Copy the lines below exactly, starting at the line that contains "Annotation job — place keypoint(s) on the red" and stopping after the last line, and include no other lines.
* * * *
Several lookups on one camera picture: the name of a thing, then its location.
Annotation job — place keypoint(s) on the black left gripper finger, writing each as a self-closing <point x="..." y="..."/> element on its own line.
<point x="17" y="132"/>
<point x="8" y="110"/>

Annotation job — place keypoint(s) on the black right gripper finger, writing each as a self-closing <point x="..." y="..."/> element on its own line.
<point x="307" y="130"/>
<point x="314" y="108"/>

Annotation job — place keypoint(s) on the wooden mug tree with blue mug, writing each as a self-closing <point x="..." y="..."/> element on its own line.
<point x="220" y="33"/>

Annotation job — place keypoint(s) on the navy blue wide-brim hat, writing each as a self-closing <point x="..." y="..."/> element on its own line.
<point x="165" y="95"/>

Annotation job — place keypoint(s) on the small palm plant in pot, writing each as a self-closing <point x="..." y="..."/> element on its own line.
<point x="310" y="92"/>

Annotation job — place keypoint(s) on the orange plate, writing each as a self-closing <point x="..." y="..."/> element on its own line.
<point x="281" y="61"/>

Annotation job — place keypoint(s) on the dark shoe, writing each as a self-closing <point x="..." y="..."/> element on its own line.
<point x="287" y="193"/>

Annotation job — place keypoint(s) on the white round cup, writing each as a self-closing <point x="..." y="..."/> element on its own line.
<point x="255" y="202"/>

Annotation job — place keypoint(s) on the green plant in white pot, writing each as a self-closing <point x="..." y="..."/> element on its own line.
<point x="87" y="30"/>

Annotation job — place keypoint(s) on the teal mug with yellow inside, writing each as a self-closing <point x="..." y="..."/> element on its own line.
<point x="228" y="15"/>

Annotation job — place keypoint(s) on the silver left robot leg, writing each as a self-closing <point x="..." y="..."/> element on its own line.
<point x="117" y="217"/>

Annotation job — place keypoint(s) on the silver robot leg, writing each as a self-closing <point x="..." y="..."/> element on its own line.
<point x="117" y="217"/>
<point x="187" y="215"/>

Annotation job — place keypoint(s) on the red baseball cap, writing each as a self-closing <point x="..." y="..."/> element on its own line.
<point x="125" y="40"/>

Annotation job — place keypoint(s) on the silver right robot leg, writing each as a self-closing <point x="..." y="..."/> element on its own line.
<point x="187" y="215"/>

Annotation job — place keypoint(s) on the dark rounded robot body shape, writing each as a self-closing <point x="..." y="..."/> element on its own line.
* * * *
**Problem solution**
Annotation job — place keypoint(s) on the red baseball cap, writing each as a self-closing <point x="..." y="..."/> element on its own line.
<point x="125" y="40"/>

Annotation job — place keypoint(s) on the silver right robot leg, writing each as a self-closing <point x="..." y="..."/> element on its own line.
<point x="187" y="215"/>

Annotation job — place keypoint(s) on the dark rounded robot body shape, writing each as a self-closing <point x="..." y="..."/> element on its own line.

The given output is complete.